Solo sería hasta el minuto 78 cuando Sebastián Viera atravesaría toda la cancha con el balón en sus manos y pediría a sus compañeros el cobro de tiro libre para decretar un espectacular GOLAZO incrustando el balón en el ángulo derecho de la portería de Vikonis que solo pudo seguir el esférico con la mirada. Tembló el Metro, los 20 mil aficionados que acompañamos al equipo presenciamos un hecho histórico en Junior al ver al segundo arquero en su historia convertirle un gol al rival ( Milton Patiño 2003 y Sebastián Viera 2016).
El gol fue un envión anímico para el equipo estando muy cerca de sentenciar la serie con un tercer gol, sin embargo Vikonis sería el responsable de mantener con vida a los embajadores en esta serie.
Junior demostró que puede jugar noventa minutos completos, que no es un equipo de medio tiempo. Ademes la línea defensiva ratificó que está en un gran nivel, la pareja de centrales estuvo milimétricamente sincronizada en los cierres . Los laterales quedaron en deuda, si bien Vélez mejoro su nivel, aún dista del que le conocemos. Particularmente no me gustó el trabajo de Carachito, ayer tuvo autopista libre por su carril y no le vi la explosión que acostumbra por su banda, estuvo errático en los centros, aunque reconozco que en la labor defensiva siempre cumplió.

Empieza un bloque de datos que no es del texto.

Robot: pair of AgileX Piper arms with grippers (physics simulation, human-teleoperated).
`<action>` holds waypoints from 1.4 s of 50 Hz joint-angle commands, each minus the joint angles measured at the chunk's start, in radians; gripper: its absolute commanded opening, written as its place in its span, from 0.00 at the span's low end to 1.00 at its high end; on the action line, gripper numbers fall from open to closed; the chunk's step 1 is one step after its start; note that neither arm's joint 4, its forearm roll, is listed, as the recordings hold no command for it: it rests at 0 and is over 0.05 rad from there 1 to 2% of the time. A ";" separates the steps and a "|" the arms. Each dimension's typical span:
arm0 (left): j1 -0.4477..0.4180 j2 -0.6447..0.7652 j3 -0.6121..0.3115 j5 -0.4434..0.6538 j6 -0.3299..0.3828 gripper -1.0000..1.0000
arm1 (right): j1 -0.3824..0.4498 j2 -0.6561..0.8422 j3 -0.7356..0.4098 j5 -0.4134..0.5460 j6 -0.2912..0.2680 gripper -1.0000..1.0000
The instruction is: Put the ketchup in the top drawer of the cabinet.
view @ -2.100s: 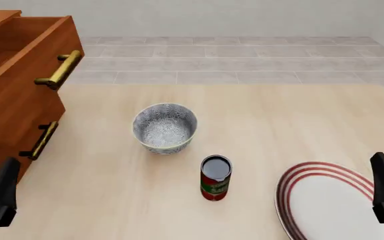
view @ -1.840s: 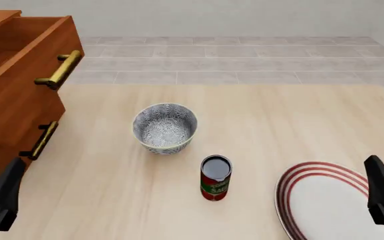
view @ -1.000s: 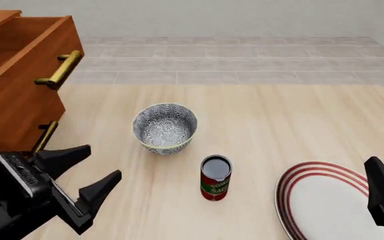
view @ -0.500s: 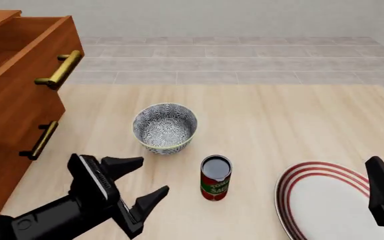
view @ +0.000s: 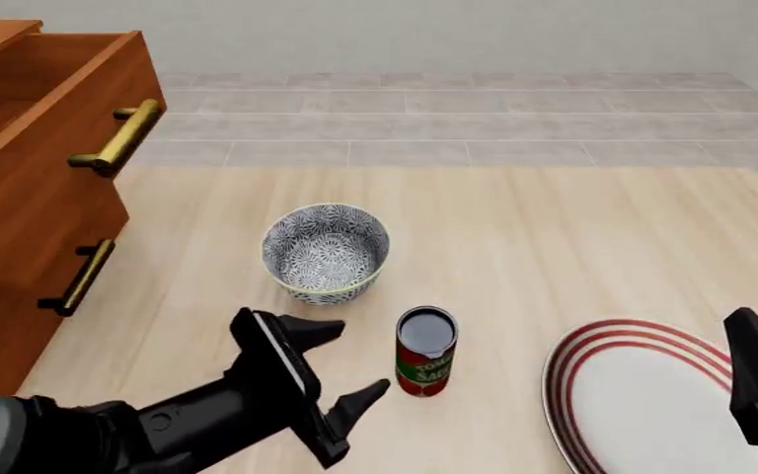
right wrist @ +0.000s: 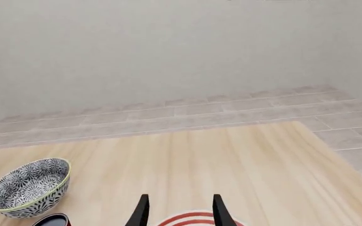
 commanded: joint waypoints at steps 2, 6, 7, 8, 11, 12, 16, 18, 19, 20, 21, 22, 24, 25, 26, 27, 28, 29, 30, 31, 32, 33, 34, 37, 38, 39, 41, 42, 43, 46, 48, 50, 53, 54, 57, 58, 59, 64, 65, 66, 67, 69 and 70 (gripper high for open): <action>-0.013 0.159 -0.067 -0.046 0.017 1.00 | 0.009 0.000 0.000 -0.002 -0.006 1.00; -0.037 0.185 -0.101 -0.025 -0.020 1.00 | 0.013 0.001 0.000 0.000 -0.010 1.00; -0.037 0.185 -0.101 -0.025 -0.020 1.00 | 0.013 0.001 0.000 0.000 -0.010 1.00; -0.052 0.184 -0.120 0.002 -0.066 1.00 | 0.015 0.001 -0.001 0.001 -0.020 1.00; -0.053 0.184 -0.124 0.002 -0.050 1.00 | 0.015 0.000 -0.001 0.002 -0.020 1.00; -0.052 0.189 -0.126 -0.005 -0.037 1.00 | 0.014 -0.001 -0.002 0.003 -0.010 1.00; -0.057 0.202 -0.143 0.003 -0.031 1.00 | 0.014 -0.004 -0.012 0.010 -0.012 1.00; -0.057 0.204 -0.150 0.009 -0.020 1.00 | 0.014 -0.004 -0.010 0.006 -0.012 1.00; -0.055 0.205 -0.154 0.014 -0.021 1.00 | 0.015 -0.004 -0.014 0.010 -0.013 1.00; -0.052 0.208 -0.157 0.013 -0.018 1.00 | 0.014 -0.004 -0.013 0.009 -0.013 1.00; -0.051 0.213 -0.160 0.011 -0.014 1.00 | 0.013 -0.004 -0.013 0.008 -0.013 1.00; -0.050 0.215 -0.162 0.011 -0.014 1.00 | 0.012 -0.004 -0.012 0.008 -0.013 1.00; -0.049 0.217 -0.164 0.013 -0.015 1.00 | 0.010 -0.004 -0.010 0.005 -0.013 1.00; -0.048 0.216 -0.165 0.015 -0.018 1.00 | 0.009 -0.004 -0.012 0.009 -0.009 1.00; -0.047 0.221 -0.166 0.011 -0.019 1.00 | 0.009 -0.004 -0.012 0.009 -0.009 1.00; -0.048 0.232 -0.165 -0.001 -0.015 1.00 | 0.007 -0.004 -0.013 0.009 -0.005 1.00; -0.048 0.240 -0.166 -0.005 -0.015 1.00 | 0.007 -0.004 -0.012 0.008 -0.005 1.00; -0.047 0.245 -0.166 -0.009 -0.015 1.00 | 0.007 -0.004 -0.012 0.008 -0.007 1.00; -0.047 0.247 -0.168 -0.007 -0.016 1.00 | 0.009 -0.004 -0.015 0.011 -0.007 1.00; -0.048 0.245 -0.169 -0.004 -0.019 1.00 | 0.010 -0.004 -0.015 0.011 -0.007 1.00; -0.046 0.245 -0.171 -0.002 -0.023 1.00 | 0.012 -0.004 -0.014 0.009 -0.008 1.00; -0.045 0.247 -0.173 -0.002 -0.028 1.00 | 0.013 -0.005 -0.013 0.008 -0.009 1.00; -0.043 0.247 -0.173 -0.002 -0.024 1.00 | 0.013 -0.005 -0.012 0.007 -0.009 1.00; -0.041 0.248 -0.177 0.002 -0.022 1.00 | 0.012 -0.005 -0.012 0.007 -0.008 1.00; -0.041 0.254 -0.182 0.003 -0.024 1.00 | 0.011 -0.004 -0.008 0.003 -0.006 1.00; -0.040 0.254 -0.184 0.005 -0.023 1.00 | 0.011 -0.004 -0.010 0.004 -0.005 1.00; -0.039 0.256 -0.187 0.008 -0.019 1.00 | 0.011 -0.005 -0.013 0.008 -0.005 1.00; -0.040 0.259 -0.191 0.010 -0.020 1.00 | 0.012 -0.005 -0.011 0.005 -0.004 1.00; -0.041 0.264 -0.193 0.008 -0.017 1.00 | 0.013 -0.004 -0.009 0.004 -0.004 1.00; -0.039 0.267 -0.201 0.016 -0.019 1.00 | 0.013 -0.005 -0.011 0.005 -0.003 1.00; -0.038 0.274 -0.204 0.011 -0.016 1.00 | 0.012 -0.005 -0.013 0.007 -0.003 1.00; -0.039 0.281 -0.212 0.022 -0.018 1.00 | 0.012 -0.005 -0.012 0.005 -0.001 1.00; -0.037 0.294 -0.225 0.031 -0.017 1.00 | 0.014 -0.005 -0.011 0.005 0.000 1.00; -0.038 0.295 -0.229 0.034 -0.016 1.00 | 0.014 -0.005 -0.013 0.007 0.001 1.00; -0.032 0.308 -0.245 0.045 -0.018 1.00 | 0.014 -0.005 -0.014 0.007 0.001 1.00; -0.032 0.308 -0.245 0.045 -0.018 1.00 | 0.014 -0.005 -0.014 0.007 0.001 1.00; -0.033 0.310 -0.250 0.051 -0.026 1.00 | 0.014 -0.005 -0.013 0.006 0.001 1.00; -0.021 0.315 -0.265 0.062 -0.021 1.00 | 0.013 -0.004 -0.011 0.005 0.003 1.00; -0.021 0.322 -0.268 0.061 -0.017 1.00 | 0.014 -0.004 -0.009 0.003 0.003 1.00; -0.021 0.327 -0.271 0.059 -0.012 1.00 | 0.014 -0.004 -0.004 -0.001 0.003 1.00; -0.020 0.329 -0.273 0.060 -0.011 1.00 | 0.014 -0.004 -0.004 -0.002 0.003 1.00; -0.019 0.330 -0.280 0.066 -0.012 1.00 | 0.014 -0.004 -0.006 0.000 0.003 1.00; -0.019 0.330 -0.280 0.067 -0.012 1.00 | 0.014 -0.004 -0.006 0.000 0.003 1.00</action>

Los recuperadores ordenados y de gran sacrificio, se adelantaron a las líneas albiazules y no permitieron que Millonarios generara juego desde el centro del campo, cortaron numerosas jugadas y recorrieron a lo ancho la cancha para estorbar a los visitantes. Vladimir sin hacer un gran partido se filtró en la defensa de Millonarios cuando quiso, con su movilidad mantuvo ocupados a los defensores abriéndole espacio a los delanteros tiburones. Aguirre rendidor, puede ser su mejor cualidad, silencioso pero laborioso y además de todo fundamental estando en el momento indicado para anotar el gol que abrió la senda del triunfo, fue uno de los jugadores con más desgaste en el partido.
Infortunadamente sigue la pólvora mojada en Ovelar y Toloza, ambos tuvieron más de una opción clara ante Vikonis que no pudieron resolver favorablemente. Asignatura pendiente para el cuadro tiburón la definición en los pies de sus delanteros, estas instancias finales son el momento perfecto para afinar la definición, se necesita más trabajo en la semana solo para rematar al arco.
Por último, la gran figura, Sebastián Viera y su partido de once puntos, además de estar soberbio bajo los tres palos – atajó tres claras en el primer tiempo y dos en el segundo – fue el encargado de decretar el dos a cero. Nervios de acero del capitán para tomar el riesgo de cobrar ese tiro libre dejando el arco vacío, evidentemente practicó durante más de una semana en los entrenamientos.
Nada se ha ganado, es cierto, pero se dio un paso importantísimo para alcanzar el primer objetivo, ahora hay que esperar el partido de vuelta en Bogotá. Sera de vital importancia la lectura que le de al encuentro el estratega rojiblanco: saldrá a esperar a Millonarios o saldrá a proponer para encontrar el gol que le dé la tranquilidad? Afortunadamente el Junior de Alexis se ha caracterizado por sacar buenos resultados como visitante, esperemos continúe manteniéndose la tendencia.